- _Task to complete_
Lines below that include "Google" are the answer; copy each one.
------ Information
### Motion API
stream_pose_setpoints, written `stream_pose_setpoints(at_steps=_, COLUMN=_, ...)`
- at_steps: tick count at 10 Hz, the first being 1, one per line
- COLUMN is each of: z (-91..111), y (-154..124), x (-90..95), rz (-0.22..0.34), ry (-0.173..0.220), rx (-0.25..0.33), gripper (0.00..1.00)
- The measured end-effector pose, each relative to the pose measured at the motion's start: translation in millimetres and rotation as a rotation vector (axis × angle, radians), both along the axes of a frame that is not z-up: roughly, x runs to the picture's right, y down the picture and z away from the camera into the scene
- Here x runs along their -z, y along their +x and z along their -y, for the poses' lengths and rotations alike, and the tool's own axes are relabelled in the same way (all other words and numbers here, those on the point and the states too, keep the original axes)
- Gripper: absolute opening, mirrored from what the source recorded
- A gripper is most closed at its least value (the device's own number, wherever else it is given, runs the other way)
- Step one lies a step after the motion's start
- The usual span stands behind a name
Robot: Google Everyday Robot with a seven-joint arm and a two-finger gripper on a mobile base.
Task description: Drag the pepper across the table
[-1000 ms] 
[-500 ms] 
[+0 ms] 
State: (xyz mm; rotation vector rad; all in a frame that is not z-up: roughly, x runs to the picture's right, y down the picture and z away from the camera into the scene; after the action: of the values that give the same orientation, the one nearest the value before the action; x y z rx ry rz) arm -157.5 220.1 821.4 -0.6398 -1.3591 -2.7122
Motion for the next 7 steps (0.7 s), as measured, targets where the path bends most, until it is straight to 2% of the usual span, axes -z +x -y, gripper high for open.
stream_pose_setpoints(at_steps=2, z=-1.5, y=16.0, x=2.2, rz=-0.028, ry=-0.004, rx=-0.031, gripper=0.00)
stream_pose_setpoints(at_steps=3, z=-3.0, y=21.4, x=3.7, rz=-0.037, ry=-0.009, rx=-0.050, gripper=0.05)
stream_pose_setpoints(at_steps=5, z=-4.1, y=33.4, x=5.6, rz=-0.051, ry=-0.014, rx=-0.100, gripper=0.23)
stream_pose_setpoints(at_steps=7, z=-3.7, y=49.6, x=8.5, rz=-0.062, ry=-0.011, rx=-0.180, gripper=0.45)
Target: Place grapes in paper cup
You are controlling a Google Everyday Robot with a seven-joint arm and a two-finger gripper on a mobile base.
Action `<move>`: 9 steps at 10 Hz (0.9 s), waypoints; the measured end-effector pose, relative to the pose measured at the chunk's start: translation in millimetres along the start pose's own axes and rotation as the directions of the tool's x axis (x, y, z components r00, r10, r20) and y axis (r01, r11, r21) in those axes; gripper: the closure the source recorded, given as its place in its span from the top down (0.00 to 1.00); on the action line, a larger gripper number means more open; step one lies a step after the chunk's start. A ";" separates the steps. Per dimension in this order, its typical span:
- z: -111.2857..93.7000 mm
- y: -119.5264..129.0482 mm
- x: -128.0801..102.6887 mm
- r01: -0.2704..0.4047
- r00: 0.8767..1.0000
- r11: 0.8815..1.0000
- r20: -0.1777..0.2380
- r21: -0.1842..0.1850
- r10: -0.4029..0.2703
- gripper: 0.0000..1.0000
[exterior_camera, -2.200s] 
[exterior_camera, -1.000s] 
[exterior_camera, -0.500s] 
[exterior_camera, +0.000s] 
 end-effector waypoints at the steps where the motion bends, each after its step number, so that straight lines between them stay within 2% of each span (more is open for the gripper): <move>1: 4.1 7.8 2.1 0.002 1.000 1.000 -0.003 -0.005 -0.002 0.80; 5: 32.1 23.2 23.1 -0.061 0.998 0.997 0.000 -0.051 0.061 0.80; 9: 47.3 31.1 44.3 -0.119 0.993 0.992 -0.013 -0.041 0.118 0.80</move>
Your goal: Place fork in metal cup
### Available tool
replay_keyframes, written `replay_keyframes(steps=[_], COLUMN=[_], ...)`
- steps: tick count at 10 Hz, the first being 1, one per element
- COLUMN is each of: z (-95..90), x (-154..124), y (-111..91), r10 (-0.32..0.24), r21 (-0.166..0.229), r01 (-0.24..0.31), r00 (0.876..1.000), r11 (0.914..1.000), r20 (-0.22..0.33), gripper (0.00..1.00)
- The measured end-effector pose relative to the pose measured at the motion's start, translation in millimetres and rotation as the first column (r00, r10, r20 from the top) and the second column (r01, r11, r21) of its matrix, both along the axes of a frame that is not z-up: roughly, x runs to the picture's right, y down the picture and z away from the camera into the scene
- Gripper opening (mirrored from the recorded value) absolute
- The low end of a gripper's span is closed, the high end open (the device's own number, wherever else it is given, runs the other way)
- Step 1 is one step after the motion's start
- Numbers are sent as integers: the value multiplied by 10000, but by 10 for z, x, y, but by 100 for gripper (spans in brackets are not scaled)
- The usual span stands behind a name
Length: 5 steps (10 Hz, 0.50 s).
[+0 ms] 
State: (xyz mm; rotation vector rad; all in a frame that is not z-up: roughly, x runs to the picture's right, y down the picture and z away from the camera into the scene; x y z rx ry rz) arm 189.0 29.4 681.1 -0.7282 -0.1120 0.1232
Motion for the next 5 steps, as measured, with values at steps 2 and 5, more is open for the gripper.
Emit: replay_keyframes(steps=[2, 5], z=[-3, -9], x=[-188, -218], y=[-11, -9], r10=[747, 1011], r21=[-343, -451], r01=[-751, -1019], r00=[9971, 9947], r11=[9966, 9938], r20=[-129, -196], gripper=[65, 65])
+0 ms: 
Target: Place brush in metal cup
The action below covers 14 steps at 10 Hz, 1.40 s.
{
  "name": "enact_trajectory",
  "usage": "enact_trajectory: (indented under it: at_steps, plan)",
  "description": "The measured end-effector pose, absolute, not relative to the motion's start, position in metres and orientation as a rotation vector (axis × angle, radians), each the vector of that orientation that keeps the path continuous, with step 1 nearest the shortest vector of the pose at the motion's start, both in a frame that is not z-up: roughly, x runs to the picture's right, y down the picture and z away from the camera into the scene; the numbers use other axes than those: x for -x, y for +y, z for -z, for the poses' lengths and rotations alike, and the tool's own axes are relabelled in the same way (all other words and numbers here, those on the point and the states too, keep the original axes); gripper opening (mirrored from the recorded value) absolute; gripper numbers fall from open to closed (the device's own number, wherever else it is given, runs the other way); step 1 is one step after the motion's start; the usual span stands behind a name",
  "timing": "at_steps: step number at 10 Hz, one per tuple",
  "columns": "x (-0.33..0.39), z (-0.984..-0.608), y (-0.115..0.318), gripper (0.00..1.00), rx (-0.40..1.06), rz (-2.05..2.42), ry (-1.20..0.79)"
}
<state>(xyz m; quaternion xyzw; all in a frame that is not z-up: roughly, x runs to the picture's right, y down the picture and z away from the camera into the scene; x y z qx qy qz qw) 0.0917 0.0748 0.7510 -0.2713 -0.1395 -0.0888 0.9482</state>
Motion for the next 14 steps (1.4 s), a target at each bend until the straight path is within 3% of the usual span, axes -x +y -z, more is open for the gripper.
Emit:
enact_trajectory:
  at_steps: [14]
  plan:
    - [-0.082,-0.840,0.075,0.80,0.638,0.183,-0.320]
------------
- _Written solution_
Robot: Google Everyday Robot with a seven-joint arm and a two-finger gripper on a mobile base.
You are controlling a Google Everyday Robot with a seven-joint arm and a two-finger gripper on a mobile base.

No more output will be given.